Among the lines below, restate word for word only those from the line with "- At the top" through the line with "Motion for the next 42", with both end lines kept.

Stored dataset items:
┄┄┄┄┄┄

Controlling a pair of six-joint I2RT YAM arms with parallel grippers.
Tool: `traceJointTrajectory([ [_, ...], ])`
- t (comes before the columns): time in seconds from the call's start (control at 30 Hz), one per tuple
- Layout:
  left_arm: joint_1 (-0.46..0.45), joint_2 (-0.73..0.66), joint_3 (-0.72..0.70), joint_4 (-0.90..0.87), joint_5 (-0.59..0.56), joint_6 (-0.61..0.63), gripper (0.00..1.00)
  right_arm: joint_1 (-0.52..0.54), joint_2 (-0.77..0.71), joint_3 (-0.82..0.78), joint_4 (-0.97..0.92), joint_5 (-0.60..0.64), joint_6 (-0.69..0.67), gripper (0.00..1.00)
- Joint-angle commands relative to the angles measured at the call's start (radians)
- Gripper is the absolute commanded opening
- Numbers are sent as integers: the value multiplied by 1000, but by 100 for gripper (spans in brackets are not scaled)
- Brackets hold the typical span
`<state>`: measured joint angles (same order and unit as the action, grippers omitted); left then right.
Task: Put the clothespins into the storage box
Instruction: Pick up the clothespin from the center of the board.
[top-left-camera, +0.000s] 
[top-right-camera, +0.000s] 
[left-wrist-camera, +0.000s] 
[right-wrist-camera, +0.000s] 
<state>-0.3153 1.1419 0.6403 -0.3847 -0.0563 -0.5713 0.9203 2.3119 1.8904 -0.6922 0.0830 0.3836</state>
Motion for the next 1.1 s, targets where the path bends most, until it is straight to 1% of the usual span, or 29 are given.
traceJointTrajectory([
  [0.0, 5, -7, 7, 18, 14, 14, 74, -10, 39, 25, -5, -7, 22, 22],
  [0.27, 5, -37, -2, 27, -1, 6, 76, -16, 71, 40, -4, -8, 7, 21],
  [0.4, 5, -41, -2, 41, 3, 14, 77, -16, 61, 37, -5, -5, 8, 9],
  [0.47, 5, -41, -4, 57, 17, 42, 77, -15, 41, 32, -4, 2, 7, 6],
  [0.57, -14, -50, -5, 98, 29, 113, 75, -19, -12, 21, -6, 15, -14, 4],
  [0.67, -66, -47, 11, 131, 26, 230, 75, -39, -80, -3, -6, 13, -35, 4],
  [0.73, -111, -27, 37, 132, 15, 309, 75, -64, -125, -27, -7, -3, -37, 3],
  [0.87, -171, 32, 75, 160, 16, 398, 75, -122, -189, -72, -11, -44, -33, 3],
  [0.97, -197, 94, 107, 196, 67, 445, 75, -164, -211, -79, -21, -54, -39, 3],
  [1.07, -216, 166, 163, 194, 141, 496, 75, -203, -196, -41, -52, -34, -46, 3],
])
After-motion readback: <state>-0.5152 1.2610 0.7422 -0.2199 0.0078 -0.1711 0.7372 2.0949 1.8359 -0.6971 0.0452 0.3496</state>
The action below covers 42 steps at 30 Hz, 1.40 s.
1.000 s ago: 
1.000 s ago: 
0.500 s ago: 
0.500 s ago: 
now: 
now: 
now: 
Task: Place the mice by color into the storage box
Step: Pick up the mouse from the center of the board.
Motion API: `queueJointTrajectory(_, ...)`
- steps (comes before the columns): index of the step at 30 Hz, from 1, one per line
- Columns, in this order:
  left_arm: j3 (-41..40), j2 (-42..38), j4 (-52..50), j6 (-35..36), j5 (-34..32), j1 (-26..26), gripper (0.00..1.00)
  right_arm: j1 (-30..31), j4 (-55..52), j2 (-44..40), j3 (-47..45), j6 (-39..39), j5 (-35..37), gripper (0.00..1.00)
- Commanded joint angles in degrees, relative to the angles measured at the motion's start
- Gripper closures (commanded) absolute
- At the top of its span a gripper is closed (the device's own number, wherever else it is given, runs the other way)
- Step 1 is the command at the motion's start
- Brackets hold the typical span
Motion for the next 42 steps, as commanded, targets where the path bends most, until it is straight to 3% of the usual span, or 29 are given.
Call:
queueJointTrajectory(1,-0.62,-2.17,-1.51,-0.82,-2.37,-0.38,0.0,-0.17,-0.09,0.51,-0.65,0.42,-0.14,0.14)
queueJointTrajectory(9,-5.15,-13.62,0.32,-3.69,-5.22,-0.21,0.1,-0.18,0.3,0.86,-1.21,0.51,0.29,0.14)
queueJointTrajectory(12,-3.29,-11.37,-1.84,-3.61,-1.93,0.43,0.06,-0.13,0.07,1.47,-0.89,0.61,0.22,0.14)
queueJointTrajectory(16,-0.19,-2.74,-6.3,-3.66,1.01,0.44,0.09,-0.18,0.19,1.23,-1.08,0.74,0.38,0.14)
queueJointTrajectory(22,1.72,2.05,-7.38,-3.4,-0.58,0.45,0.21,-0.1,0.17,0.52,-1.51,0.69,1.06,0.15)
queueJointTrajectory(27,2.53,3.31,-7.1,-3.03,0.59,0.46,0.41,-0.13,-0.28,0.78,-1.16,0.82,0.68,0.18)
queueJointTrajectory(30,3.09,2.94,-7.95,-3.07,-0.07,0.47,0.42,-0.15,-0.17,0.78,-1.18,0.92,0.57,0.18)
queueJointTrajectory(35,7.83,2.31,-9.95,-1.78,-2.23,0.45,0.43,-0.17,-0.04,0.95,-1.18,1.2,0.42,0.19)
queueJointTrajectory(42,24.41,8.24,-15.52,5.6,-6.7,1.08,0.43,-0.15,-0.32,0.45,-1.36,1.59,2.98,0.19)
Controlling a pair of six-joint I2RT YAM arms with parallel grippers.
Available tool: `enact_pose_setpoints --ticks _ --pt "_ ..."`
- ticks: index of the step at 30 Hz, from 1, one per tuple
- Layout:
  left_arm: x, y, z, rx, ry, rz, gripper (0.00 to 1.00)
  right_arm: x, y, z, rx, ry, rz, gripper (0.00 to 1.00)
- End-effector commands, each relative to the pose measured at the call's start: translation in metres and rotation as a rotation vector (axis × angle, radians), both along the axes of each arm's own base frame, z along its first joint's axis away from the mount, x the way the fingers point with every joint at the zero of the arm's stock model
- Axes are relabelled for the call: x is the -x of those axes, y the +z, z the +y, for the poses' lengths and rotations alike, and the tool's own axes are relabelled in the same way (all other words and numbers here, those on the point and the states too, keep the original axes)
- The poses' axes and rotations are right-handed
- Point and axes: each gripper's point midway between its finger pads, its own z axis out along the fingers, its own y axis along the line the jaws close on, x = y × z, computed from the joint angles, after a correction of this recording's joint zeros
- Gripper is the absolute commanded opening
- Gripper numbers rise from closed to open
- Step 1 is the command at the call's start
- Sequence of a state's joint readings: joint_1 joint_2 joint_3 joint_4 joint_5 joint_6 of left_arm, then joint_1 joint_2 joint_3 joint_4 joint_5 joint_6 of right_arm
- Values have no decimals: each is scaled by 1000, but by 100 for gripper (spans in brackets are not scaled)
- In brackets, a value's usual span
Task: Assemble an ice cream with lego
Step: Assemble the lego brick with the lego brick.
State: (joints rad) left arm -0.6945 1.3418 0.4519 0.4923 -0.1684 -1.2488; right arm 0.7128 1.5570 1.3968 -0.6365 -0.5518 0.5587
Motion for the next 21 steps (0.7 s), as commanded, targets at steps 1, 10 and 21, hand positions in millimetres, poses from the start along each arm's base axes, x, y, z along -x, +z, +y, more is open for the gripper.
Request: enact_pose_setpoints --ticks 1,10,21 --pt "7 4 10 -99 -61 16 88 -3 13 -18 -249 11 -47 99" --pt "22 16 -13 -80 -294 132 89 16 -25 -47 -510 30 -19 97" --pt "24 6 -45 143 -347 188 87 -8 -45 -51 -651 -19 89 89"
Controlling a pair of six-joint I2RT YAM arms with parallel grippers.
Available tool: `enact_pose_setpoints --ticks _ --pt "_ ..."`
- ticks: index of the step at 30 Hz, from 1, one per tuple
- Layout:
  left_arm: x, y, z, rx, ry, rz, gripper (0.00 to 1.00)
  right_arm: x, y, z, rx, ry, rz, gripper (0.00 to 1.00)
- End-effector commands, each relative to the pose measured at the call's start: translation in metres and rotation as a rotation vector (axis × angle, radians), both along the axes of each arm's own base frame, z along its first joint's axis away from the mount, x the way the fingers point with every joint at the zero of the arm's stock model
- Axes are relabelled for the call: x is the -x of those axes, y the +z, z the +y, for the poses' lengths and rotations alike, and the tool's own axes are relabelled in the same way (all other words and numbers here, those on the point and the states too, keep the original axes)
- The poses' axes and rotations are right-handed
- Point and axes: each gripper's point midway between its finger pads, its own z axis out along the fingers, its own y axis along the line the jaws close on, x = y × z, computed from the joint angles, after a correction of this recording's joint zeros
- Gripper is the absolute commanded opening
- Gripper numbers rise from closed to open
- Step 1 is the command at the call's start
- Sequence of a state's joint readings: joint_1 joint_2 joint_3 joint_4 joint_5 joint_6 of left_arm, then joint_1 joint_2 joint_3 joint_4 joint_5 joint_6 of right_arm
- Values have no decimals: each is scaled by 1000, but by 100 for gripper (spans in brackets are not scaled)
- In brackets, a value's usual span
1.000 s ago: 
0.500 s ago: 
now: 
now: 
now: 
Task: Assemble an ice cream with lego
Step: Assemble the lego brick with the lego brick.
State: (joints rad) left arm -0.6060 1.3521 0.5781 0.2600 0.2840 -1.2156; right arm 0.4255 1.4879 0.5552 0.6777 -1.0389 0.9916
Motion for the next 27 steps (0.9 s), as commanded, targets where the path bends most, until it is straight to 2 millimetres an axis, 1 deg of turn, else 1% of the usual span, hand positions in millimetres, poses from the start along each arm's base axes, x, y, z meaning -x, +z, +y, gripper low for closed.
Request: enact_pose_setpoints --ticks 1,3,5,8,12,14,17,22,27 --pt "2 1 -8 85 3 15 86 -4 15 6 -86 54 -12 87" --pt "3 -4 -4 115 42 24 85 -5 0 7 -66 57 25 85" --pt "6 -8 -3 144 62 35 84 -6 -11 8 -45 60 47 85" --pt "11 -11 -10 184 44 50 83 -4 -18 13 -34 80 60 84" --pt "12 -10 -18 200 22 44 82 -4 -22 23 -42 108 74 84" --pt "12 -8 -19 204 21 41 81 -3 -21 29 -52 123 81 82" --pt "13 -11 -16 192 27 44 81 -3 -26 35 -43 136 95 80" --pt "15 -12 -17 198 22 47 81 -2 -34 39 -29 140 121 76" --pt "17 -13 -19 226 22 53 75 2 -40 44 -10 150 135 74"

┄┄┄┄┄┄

ANSWER TO THIS EXERCISE:
- At the top of its span a gripper is closed (the device's own number, wherever else it is given, runs the other way)
- Step 1 is the command at the motion's start
- Brackets hold the typical span
Motion for the next 42 steps, as commanded, targets where the path bends most, until it is straight to 3% of the usual span, or 29 are given.

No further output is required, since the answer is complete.